Physical examination revealed diffuse streaky macular hyperpigmentation following Blaschko’s lines starting on the trunk and extending on to the upper and lower limbs and sparing the face, palms, soles and mucosae (Figure 1, Figure 2). Texture of the skin was normal over the streaks as well as the surrounding and intervening skin. Retrospective review failed to elicit blisters or warty lesions lesions preceding the linear pigmentation. No ocular, dental, hair and nail abnormalities were present. Growth and psychomotor development were normal according to age. Dermoscopic examination revealed brownish streak –like pigmentation over the whorled areas in a linear or circular arrangement showing follicular white dots and geographical edges. (Figure 3)
Hemogram and metabolic profile were normal. Chromosomal analysis of dermal fibroblasts revealed a normal karyotype (46XY), without any evidence of chimerism or mosaicism. Linear and whorled nevoid hypermelanosis (LWNH) was diagnosed and parents were counselled of the benign nature of the disease and periodic follow up was recommended.
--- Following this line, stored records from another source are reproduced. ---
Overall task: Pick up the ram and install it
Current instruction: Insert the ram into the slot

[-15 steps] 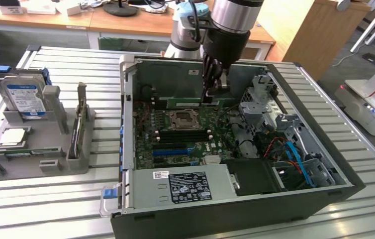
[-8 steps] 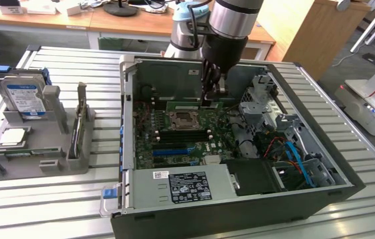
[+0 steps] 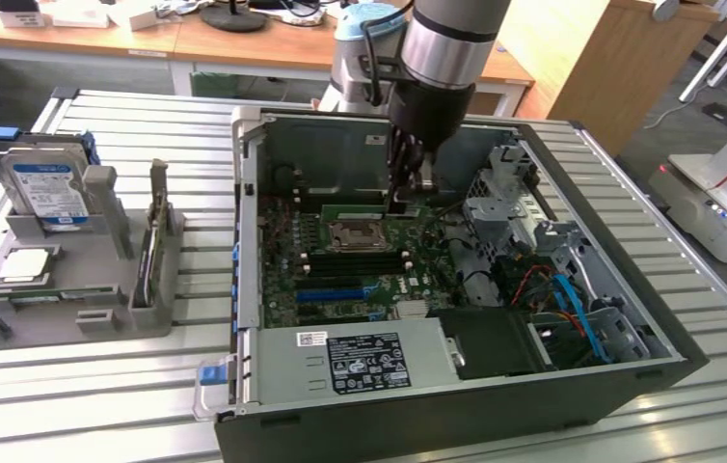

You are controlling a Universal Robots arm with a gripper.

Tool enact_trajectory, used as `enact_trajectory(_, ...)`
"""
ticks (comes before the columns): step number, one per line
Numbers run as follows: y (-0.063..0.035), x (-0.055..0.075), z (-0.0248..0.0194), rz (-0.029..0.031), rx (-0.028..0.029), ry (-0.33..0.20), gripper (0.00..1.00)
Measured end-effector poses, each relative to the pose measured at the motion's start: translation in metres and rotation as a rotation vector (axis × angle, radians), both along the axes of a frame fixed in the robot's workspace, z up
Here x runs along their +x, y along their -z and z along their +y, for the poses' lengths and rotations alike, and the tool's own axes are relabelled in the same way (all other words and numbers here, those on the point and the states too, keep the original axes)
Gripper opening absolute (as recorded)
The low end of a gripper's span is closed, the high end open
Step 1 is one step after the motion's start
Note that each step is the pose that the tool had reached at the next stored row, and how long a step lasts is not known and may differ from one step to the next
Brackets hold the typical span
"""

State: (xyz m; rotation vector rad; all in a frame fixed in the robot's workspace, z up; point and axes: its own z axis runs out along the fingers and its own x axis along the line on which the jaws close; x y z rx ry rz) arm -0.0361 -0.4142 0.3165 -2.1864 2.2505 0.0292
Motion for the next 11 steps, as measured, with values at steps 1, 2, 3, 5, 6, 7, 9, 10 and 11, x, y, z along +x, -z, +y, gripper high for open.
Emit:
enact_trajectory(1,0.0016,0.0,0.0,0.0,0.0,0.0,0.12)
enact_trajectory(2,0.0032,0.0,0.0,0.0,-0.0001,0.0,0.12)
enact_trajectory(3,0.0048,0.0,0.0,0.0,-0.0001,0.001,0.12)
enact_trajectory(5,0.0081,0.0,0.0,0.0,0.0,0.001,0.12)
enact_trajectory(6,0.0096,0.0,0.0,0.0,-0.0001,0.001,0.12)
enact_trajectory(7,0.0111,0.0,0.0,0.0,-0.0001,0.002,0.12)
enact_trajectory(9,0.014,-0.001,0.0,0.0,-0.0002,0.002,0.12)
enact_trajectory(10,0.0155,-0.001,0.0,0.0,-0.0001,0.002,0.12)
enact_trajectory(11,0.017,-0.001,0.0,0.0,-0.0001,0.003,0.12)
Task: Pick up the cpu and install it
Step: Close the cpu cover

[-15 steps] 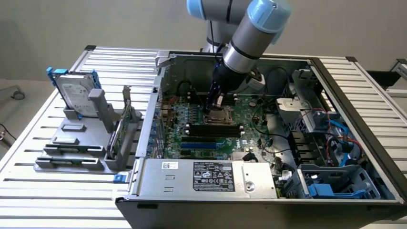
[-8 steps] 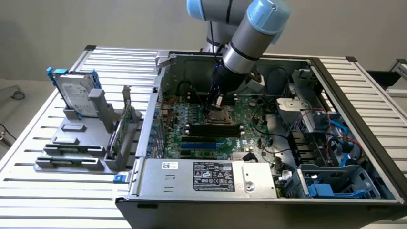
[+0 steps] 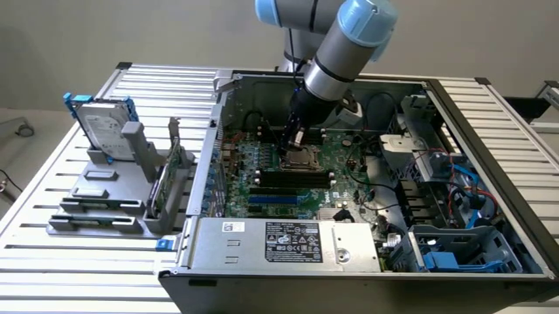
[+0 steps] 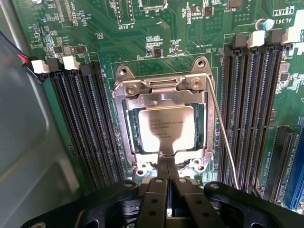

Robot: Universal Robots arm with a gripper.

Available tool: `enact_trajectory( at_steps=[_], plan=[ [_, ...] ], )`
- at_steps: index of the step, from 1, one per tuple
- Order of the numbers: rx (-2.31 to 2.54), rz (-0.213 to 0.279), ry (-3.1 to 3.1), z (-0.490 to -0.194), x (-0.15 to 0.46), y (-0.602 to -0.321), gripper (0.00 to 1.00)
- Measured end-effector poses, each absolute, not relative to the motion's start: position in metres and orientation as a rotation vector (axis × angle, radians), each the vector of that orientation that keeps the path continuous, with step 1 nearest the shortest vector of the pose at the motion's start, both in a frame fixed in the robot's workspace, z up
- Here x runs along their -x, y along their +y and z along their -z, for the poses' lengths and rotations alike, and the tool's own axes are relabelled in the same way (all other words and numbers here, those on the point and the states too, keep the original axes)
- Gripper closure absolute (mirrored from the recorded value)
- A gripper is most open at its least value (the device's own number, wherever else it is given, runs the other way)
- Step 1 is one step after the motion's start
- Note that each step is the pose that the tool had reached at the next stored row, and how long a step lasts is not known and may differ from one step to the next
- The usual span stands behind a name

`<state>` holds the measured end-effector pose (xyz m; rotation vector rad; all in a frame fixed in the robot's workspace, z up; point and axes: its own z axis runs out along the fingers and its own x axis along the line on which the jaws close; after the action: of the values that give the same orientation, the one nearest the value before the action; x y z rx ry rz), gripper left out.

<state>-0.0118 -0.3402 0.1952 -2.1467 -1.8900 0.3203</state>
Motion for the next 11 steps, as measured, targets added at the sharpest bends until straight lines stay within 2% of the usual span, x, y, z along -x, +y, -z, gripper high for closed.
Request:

LWNH is a rare condition of newborns consisting of macular hypermelanosis along Blaschko’s lines, which can be diffuse or segmented.1 Also known as zebra-like hyper-pigmentation in whorls and streaks, reticulate and zosteriform hyper-pigmentation and reticulate hyperpigmentation of Lijima. LWNH is a cutaneous disorder occurring within the first few weeks of life and usually stabilizes by 2-3 years of age.2
Di Lernia et al. in 1992, suggested that Progressive cribriform and zosteriform hyperpigmentatiom (PCZH) must be considered as a part of the spectrum of LWNH as apart from later age of onset, no other differences between the two disorders exists, either clinically or histopathologically. The term ‘Diffuse LWNH’ was proposed for previous reported cases of LWNH and ‘Unilateral-form’ proposed for PCZH. 3 Occasionally, it is associated Systemic features may be seen in up to 30% 4 which include neurological (epilepsy, neurodevelopmental delay and hydrocephalus), cardiac (ventricular septal defect and tetralogy of Fallot) and musculoskeletal defects. 2
The etiopathogenesis of LWNH is possibly related to somatic mosaicism and chromosomal abnormalities including trisomy 7,14,18 and 20. Histopathologic findings show increased pigmentation in basal layers without pigment incontinence, or melanophages in the dermis. 5 Many other hyperpigmentary disorders occurring along the lines of Blaschko are included in differential diagnosis of LWNH including incontinentia pigmenti (IP), PCZH, progressive zosteriform macular pigmented lesion (PZMPL) and epidermal nevi. However, PCZH is considered as a localized variant as well as late onset variant of LWNH.5 Incontinentia Pigmenyi is characterised by initial stages of vesicles and verrucous stage followed by development of whorled pigmentation. PZMPL is characteristically accompanied by pruritus as a prodromal symptom. 6 Epidermal nevi differs from LWNH based on its hyperkeratotic nature. 7
The scarcity of generalised form of LWNH without systemic abnormalities reports prompt communication.
Conflicts of Interest
The authors declare that there are no conflicts of interest regarding the publication of this paper.